辺境伯家の精鋭を率いての援軍。父は当主として国境の守りを離れられないため、指揮は私に任された。三ヶ月前まで剣も握れなかった娘に、である。無謀に思えるかもしれない。けれど父は、静かにこう言った。
「アイゼンヴァルトの血だ。それに――お前には、あの土地を知る者にしか分からないものが、見えるはずだ」
その言葉の意味を、私は正確に理解していた。
私は、ヴェスターラントの地形を知っている。あの国の水路を、道を、村の位置を――誰よりも詳しく知っている。なにしろ、その多くを、自分の手で描いたのだから。

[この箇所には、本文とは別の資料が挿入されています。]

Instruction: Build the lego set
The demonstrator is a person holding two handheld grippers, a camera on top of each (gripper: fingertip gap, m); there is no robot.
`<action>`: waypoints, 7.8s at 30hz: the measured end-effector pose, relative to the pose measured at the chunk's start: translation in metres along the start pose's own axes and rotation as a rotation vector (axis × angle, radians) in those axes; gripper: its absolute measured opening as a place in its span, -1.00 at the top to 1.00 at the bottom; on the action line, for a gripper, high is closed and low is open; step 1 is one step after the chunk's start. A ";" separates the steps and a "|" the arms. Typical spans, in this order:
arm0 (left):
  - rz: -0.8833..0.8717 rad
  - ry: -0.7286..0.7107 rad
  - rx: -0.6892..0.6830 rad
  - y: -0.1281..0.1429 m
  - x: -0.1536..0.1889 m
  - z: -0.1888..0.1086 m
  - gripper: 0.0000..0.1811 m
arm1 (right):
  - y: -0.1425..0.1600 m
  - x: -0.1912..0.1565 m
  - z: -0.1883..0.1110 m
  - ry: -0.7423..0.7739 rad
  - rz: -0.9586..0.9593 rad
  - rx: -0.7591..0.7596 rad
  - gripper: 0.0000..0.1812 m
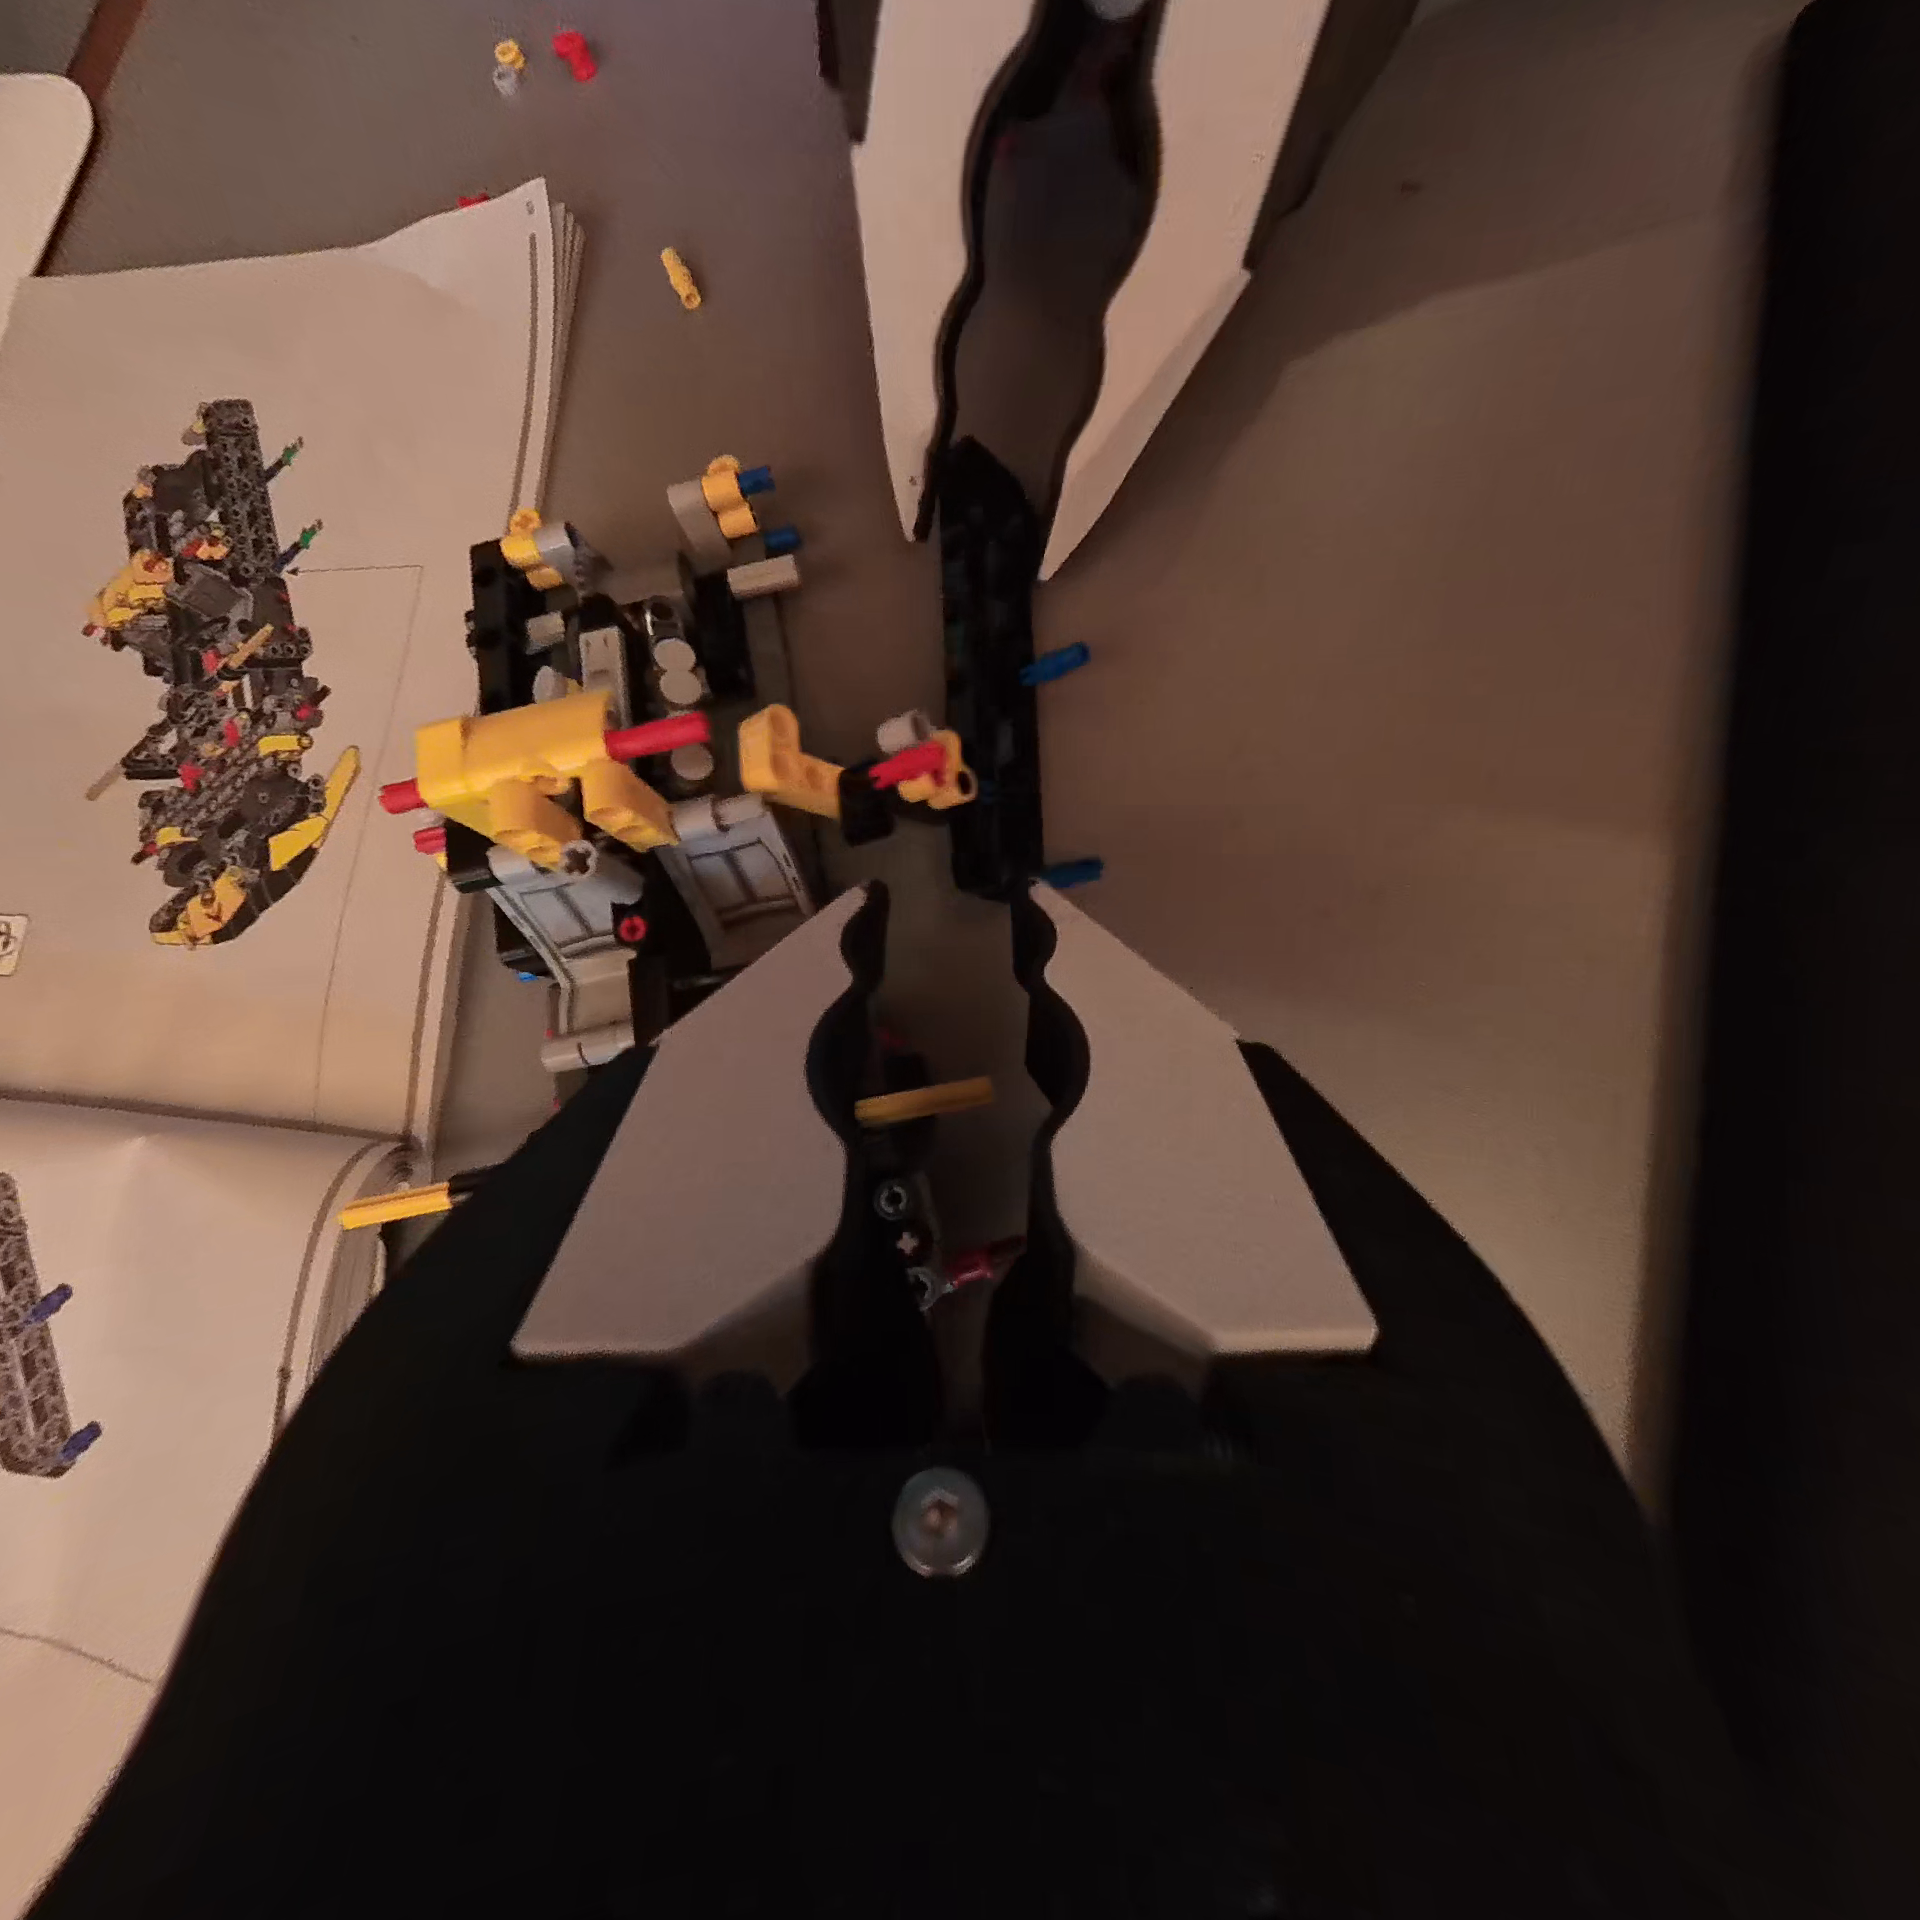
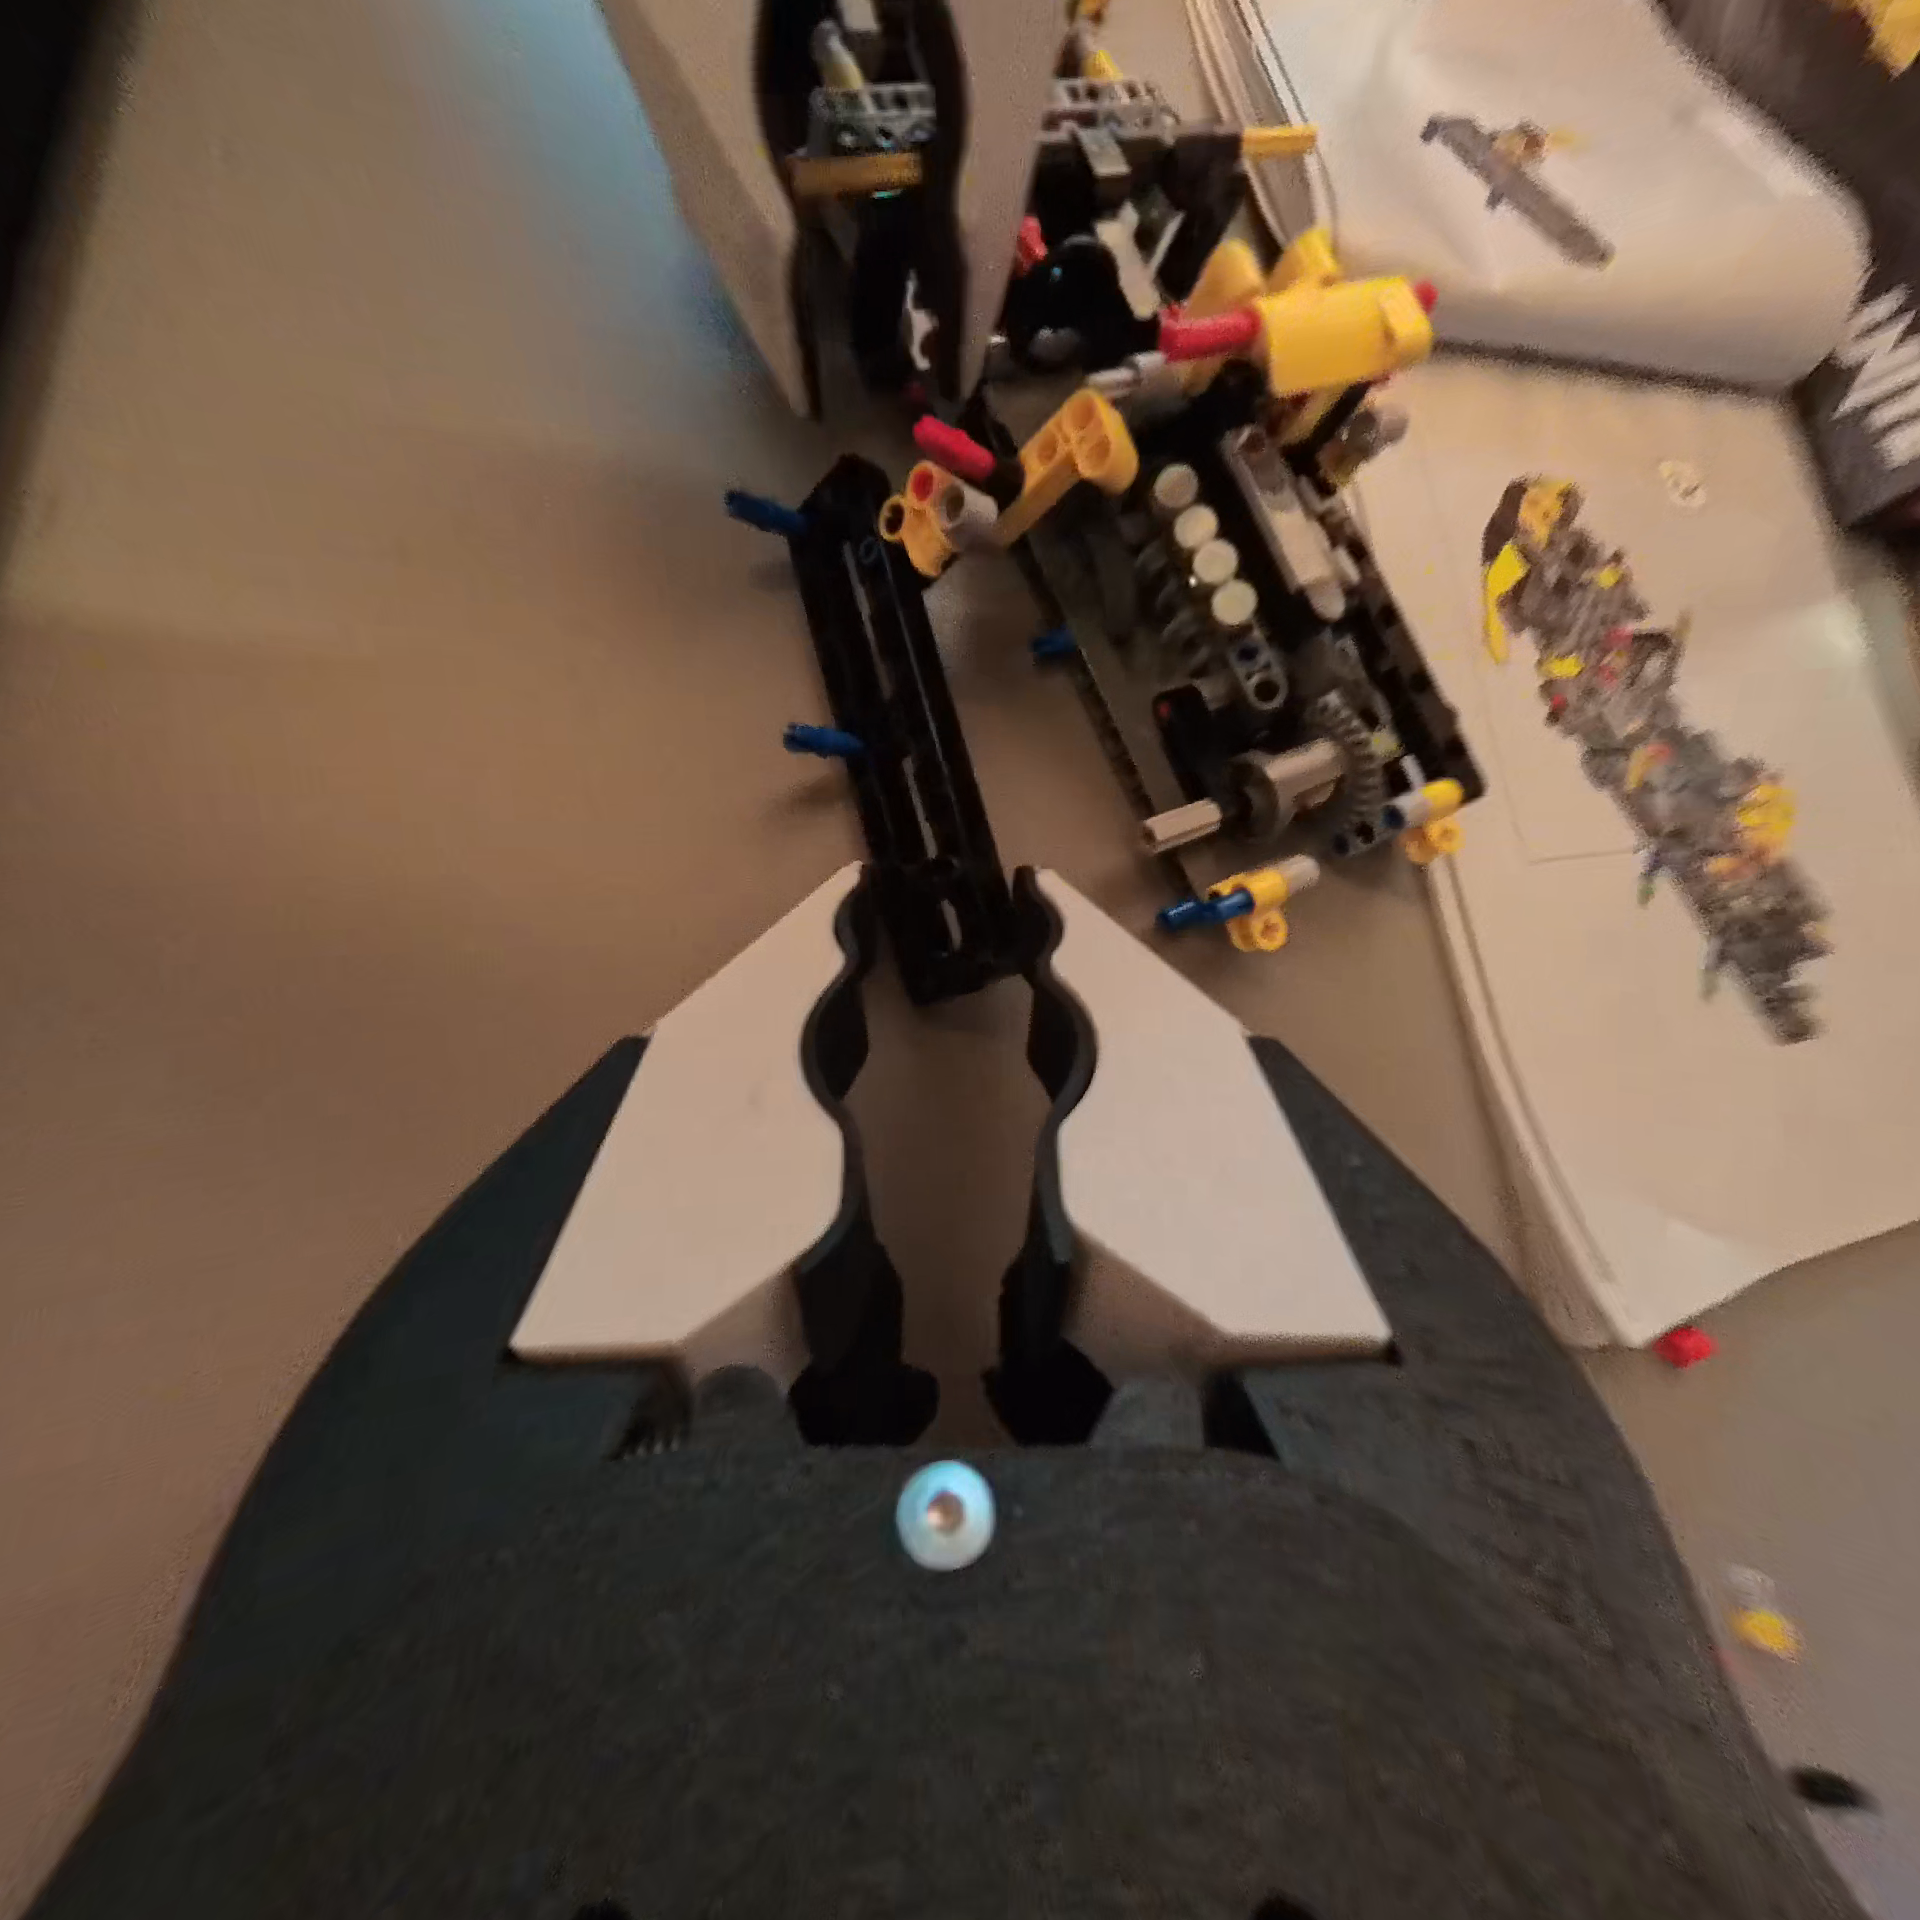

三年前、焚き火を挟んでフェリクスに語って聞かせた設計図は、今も、寸分違わず私の頭の中にある。あの夜、彼に託した夢を、今度こそ、この手で守りに変える番だった。
*
出陣の朝、兄バルドゥインが、国境の警備の合間を縫って見送りに来てくれた。鎧の上から外套を羽織っただけの、慌ただしい格好だった。ここ数日、ろくに眠っていないのだろう、目の下には薄く隈が浮いていた。それでも、口ぶりだけは、いつもと変わらなかった。
「無茶はするなよ、と言っても、聞かないんだろうな」
「兄様ゆずりですもの」
「言うようになったな」
兄は笑ったあと、ふと真顔になって尋ねた。
「……あの、男爵上がりの伯爵とやらに、一言、伝えることはあるか」
フェリクスのことだ。私が三年を捧げ、そして捨てられた相手。
少し考えて、私は答えた。
「特には」
「特には、か」
「ええ」
「らしくないな。三年も尽くした男だろう」
兄の言葉に、私は静かに首を振った。
「三年、尽くしました。だからこそ、言葉より先に、見せるべきものがあるのです。……彼が積み上げたと思い込んでいるものの、本当の持ち主が、誰なのか」
兄は、しばらく私の顔を見つめたあと、にやりと笑った。
「怖い妹だ。……気をつけて行け」
「はい、兄様」
*
グレタとは、ヴェスターラント国境で合流する手筈になっていた。現地で聖医の診療網とレーヌ・ブランシュの事業を守り続けてきた彼女は、あの国の今の情勢を、誰よりもよく把握している。彼女の情報は、この戦いで、何よりの武器になるだろう。
辺境伯家の旗を掲げ、私は馬上の人となった。
空は高く晴れ渡り、風は西へと吹いていた。ヴェスターラントの方角へ。
三年前、身分を隠し、顔を隠し、俯くようにして越えた国境を、今度は――辺境伯令嬢イレーネ・フォン・アイゼンヴァルトとして、堂々と越えていく。
今度は、身分を隠さない。
この先に何が待ち受けているのか。三年前、置き去りにしてきたものと、どんな顔で向き合うことになるのか。まだ、分からなかった。けれど、もう、俯くことだけはしない。
私は、まっすぐに前を見据えて、馬の腹を蹴った。